Pone el punto final a la última de las historias. Con ésta completa los diez cuentos que le prometió a su editora. Se levanta de la silla giratoria, camina hasta la cocina, prepara un café, revuelve la alacena buscando el último pan que se resiste a ser encontrado. Se para frente a la ventana, bebe lentamente su café y muerde hambriento el pan. La ventana da a un moderno edificio de oficinas, antes daba a una casa con patio y perro; pero así es el “progreso”.
Se sienta de nuevo, es hora de repasar lo escrito. Lee el último cuento. Una gota de sudor baja por su sien y cae desde el cuello. No puede ser. Vuelve a leer lo escrito. Ha reescrito algo que Cortázar escribió (mucho mejor) años atrás. Su respiración se acelera, lleva el cursor hasta la primera línea del primero de los diez cuentos. Uno por uno los repasa. Todos son nuevas (y mediocres) versiones de cosas ya escritas. Corre al baño y vomita. Abre la llave y bebe agua fría. No puede ser.

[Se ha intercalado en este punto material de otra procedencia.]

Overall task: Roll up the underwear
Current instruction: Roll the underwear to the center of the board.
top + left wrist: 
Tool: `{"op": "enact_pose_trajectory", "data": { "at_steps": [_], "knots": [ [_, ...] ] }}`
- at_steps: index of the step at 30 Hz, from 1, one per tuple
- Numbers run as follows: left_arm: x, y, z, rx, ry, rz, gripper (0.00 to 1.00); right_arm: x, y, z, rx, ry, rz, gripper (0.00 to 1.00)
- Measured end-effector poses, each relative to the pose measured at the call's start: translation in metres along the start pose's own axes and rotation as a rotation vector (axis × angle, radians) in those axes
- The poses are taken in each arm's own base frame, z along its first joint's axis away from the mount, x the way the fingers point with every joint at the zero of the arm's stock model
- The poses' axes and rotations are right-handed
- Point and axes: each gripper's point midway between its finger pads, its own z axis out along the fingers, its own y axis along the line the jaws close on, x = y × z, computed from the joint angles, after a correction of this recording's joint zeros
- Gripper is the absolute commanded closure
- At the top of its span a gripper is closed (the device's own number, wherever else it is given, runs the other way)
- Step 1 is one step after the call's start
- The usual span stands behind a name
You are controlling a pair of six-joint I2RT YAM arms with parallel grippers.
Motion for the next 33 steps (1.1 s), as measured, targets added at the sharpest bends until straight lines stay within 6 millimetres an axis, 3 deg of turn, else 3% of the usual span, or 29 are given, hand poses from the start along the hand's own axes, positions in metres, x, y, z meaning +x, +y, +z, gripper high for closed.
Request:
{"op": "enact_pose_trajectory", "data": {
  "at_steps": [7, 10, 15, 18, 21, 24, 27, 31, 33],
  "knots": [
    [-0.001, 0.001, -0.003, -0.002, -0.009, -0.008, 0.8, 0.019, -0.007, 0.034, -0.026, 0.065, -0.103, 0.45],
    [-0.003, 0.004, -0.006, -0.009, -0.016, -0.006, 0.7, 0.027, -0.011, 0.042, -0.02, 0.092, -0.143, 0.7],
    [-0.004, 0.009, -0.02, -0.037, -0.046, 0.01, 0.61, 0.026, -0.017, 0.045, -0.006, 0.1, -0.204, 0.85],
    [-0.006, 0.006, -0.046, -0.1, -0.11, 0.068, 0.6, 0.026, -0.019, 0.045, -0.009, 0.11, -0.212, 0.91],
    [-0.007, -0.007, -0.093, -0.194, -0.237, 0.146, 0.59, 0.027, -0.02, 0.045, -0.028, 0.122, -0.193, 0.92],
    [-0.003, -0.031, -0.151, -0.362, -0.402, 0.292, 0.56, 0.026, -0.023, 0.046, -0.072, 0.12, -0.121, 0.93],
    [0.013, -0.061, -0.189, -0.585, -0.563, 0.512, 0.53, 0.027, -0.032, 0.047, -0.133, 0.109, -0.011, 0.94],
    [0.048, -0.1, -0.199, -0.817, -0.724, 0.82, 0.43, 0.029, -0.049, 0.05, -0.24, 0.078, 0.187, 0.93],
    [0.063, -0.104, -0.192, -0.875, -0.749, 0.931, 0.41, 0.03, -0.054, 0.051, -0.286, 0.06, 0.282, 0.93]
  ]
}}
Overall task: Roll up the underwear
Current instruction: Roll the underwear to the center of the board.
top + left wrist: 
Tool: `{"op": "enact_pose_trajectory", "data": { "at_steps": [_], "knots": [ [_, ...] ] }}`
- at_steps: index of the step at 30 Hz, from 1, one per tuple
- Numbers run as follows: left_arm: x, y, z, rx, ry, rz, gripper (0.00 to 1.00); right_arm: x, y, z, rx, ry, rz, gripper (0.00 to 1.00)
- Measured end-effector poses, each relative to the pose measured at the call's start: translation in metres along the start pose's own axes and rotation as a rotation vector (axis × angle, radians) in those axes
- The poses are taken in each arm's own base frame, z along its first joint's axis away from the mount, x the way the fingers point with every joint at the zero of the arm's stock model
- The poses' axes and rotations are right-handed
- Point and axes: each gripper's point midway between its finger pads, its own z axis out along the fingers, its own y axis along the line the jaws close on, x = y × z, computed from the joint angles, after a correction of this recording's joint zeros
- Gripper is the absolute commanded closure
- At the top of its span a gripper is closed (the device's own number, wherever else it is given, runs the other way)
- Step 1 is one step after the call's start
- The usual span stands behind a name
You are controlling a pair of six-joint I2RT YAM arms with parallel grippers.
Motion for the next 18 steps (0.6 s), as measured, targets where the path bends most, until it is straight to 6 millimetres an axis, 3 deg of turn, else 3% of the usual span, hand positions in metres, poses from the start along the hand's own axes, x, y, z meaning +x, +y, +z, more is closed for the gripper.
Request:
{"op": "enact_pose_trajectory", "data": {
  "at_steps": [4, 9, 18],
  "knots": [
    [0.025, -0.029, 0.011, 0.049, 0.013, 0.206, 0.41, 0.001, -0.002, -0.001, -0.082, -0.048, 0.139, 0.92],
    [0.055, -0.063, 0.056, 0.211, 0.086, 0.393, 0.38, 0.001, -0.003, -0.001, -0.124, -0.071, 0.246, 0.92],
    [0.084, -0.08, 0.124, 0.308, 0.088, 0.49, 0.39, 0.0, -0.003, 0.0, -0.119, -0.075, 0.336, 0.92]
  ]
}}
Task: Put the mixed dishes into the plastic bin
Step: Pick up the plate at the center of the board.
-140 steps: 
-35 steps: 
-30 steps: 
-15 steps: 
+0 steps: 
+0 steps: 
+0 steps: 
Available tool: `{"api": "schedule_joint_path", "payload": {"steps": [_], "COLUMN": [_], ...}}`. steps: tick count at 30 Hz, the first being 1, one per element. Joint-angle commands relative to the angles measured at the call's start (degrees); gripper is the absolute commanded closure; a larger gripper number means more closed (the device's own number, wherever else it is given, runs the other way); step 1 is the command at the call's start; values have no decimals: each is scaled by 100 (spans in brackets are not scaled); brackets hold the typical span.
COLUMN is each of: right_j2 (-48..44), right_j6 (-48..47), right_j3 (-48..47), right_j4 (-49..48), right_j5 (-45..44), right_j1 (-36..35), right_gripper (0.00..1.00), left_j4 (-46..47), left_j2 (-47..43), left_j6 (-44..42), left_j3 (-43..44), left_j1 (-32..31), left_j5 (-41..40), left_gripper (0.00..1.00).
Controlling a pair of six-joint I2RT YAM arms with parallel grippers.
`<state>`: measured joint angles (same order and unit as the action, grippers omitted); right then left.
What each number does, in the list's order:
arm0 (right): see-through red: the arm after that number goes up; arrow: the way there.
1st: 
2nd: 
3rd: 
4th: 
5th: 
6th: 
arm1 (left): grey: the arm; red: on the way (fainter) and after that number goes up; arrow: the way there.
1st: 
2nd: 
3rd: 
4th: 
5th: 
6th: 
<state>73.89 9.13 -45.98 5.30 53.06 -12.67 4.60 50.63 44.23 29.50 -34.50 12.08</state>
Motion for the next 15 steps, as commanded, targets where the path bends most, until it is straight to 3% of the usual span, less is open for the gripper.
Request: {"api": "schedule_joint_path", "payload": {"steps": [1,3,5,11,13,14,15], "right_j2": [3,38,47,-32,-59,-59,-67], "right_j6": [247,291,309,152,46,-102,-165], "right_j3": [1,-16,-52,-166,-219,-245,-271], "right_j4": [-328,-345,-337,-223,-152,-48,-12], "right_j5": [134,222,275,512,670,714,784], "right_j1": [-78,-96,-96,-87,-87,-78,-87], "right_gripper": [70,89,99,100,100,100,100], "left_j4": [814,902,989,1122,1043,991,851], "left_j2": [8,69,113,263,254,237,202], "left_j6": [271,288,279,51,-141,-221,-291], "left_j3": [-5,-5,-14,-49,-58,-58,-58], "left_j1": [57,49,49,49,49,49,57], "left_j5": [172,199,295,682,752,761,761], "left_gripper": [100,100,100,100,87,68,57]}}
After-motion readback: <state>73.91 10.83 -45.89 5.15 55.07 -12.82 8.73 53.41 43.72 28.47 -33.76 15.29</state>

Con la mente en blanco y la mirada vacía se prepara para salir; en trece minutos debe encontrarse con su novia. Ella no tiene porque enterarse de lo que ha pasado, la editora tampoco. Va escribir diez historias, tal y como era el plan desde un principio. No ha pasado nada, un extraño lapsus; nada más.
Pide pasta, ella pide pescado. Disimula lo que pasa por su cabeza, ríen, se miran a los ojos. En la mitad de una frase se detiene. Ella lo mira interrogante, lo ha notado ausente, acartonado, como si recitara un parlamento mal aprendido. Él le devuelve la mirada pone el tenedor sobre el plato y sale del restaurante dando pasos cortos, siente las piernas muy pesadas. Se da cuenta que durante toda la cena ha repetido frases hechas, clichés, diálogos de libros y películas, estrofas de canciones. Su mente está vacía, ya no queda nada propio, todo es un gran plagio. Toma la vía que conduce al mirador, calcula que llegará antes del amanecer y mirará por última vez a la Ciudad de los Cerros.